### EXERCISE DIRECTIONS
When you reach the line containing "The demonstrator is", stop after it; until then, copy each line of the listing exactly, starting with the first.

### COLLECTED MATERIAL
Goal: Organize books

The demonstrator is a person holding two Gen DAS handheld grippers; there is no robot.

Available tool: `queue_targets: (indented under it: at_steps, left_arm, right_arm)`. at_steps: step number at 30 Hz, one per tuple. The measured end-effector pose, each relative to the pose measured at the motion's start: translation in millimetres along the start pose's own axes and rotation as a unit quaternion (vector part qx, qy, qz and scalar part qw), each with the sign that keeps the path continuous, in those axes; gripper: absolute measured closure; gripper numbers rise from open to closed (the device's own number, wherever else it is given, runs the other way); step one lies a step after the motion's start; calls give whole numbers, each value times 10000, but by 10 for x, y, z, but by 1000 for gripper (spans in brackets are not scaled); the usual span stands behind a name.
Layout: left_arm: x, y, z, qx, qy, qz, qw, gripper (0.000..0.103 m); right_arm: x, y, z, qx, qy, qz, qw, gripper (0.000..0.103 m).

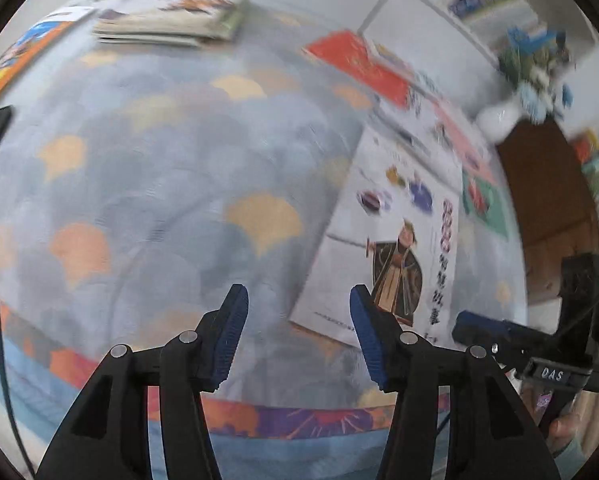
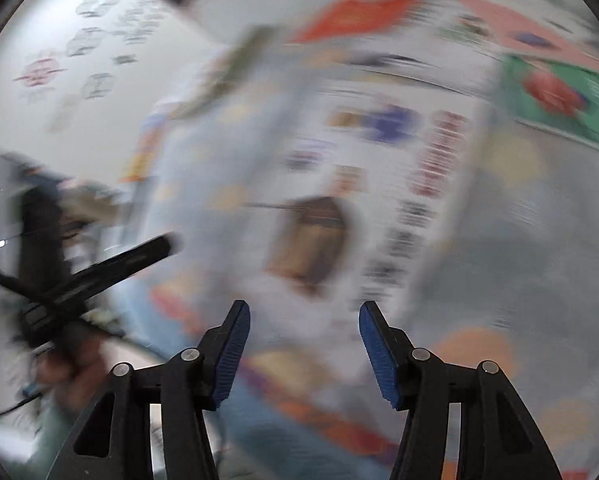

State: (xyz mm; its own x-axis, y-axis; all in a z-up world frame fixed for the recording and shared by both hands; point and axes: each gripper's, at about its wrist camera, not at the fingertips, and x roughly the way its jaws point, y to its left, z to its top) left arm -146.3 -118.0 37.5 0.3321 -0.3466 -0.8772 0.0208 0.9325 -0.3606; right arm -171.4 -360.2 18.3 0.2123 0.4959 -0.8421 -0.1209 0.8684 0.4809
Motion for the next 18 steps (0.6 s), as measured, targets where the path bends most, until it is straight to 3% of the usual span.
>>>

### EXERCISE ANSWER
Goal: Organize books

The demonstrator is a person holding two Gen DAS handheld grippers; there is no robot.

The required output has been given.